South of the Border - Yucatan Bound travel blog

LaVenta Entrance

Hutch on the High Bridge

So, what do you think?

Olmec Sign

La Venta Heads

Warrior Head

Olmec Carvings

Coatimundi

Ocelots

Man & Jaguar

Dolphin Carving

Turtle Pond

Crocodile Pond


Driving occupied the first half of the day as we departed Palenque bound for Villahermosa, just 98 miles away; but, you remember we are in Mexico and this short drive took 3 hours. We paid one toll of 53 pesos. There was lots of road construction and it was slow going. We were waved on through the Customs Inspection and Military Inspection points. Shortly, we left the state of Chiapas and entered the state of Tabasco. This region is famous for the cocoa bean which, of course, makes chocolate. Tabasco has also benefited from onshore and offshore oil exploration and is one of Mexico's more prosperous states. The scenery was pretty even if the roads weren't. African tulip trees with lovely orange flowers and chilis layered out to dry were frequent sights along the way. We arrived at our RV Park, El Gordo, just in time for lunch.

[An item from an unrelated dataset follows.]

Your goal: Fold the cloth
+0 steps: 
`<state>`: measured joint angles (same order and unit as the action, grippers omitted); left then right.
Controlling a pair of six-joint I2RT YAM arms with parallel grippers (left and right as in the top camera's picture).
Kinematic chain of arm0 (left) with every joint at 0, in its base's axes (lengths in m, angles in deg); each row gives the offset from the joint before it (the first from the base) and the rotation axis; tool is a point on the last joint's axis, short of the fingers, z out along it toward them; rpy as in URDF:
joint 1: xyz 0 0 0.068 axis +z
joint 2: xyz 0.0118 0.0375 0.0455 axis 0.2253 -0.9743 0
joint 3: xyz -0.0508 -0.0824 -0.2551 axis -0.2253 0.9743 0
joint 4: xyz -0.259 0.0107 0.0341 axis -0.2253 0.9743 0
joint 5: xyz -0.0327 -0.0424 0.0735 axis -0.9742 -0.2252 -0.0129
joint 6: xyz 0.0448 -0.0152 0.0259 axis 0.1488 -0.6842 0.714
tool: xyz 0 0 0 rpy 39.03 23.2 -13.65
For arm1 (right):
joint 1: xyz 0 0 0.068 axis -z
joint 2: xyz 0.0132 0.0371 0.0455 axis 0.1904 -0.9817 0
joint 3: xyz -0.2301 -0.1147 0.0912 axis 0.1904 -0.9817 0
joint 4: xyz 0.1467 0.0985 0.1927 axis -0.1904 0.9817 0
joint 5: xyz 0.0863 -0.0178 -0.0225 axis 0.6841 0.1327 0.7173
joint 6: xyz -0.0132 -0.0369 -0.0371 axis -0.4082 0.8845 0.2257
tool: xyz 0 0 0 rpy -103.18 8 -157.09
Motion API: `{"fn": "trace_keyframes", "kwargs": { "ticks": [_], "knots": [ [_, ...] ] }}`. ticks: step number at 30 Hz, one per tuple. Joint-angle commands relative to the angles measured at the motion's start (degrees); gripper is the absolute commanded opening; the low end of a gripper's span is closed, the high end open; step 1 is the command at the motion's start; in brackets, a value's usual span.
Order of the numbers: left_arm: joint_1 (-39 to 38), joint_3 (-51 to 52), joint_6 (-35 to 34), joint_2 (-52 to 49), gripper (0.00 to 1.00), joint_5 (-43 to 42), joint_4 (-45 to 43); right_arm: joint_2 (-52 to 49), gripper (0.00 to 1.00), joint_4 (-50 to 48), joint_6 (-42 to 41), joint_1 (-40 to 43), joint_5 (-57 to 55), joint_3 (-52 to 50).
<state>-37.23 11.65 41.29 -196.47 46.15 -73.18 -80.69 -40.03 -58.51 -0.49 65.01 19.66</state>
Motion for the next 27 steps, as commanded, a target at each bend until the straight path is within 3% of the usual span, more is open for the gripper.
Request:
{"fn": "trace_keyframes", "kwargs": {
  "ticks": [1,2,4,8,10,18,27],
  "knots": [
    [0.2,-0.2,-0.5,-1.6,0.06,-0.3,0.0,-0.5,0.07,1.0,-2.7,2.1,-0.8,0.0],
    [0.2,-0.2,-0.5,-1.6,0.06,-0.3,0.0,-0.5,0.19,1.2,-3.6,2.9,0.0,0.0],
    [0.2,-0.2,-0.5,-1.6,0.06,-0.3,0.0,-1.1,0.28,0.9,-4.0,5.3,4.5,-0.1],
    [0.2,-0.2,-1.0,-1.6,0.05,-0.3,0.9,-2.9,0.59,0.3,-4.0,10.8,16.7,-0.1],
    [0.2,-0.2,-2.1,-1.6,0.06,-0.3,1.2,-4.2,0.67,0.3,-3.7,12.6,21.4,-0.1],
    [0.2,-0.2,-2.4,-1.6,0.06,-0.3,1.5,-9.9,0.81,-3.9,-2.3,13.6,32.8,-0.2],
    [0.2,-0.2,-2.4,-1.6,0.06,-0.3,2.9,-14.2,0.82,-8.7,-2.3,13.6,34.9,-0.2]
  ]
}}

After lunch, we car-pooled to one of Villahermosa's star attractions, Parque Museo La Venta. This is an outdoor museum and mini zoo, which simulates the jungle oasis setting of the ancient Olmec center at La Venta (which is about 80 miles away). Archaeologists moved these stone sculptures, by raft possibly, when the site at La Venta was threatened by oil exploration. We had a guide but I found his presentation uninteresting. Information plates provided some explanation of the pieces we were looking at. The stone monuments depicted warriors, figures carrying children, dolphins, jaguars etc. The Olmecs were the ancestors of the Maya; sometimes called the cradle civilization or mother culture. Like the Mayan ruins, it is difficult to imagine how these ancient people carved such monumental pieces without benefit of modern tools or technology.

In the zoo portion, cats included jaguars and ocelots. The coatimundi were so cute and begged for food especially if they heard the rustling of a potato chip bag. Spider monkeys and babies played happily. A big pool area was home to crocodiles and turtles.

We don't have enough time to explore the city of Villahermosa but we could see from our brief driving excursions that the city has some luxury hotels and lots of shopping areas. We had dinner at a Brazilian restaurant, Restaurante Rodizio. In addition to an all-you-can-eat salad bar, various meats were cut, shaved, or served from a skewer. A dessert cart, margaritas, and coffee rounded out the meal for us. The food was good, pricey, and presented the opportunity to overeat.

Tomorrow, we leave early for our drive to Tehuantepec.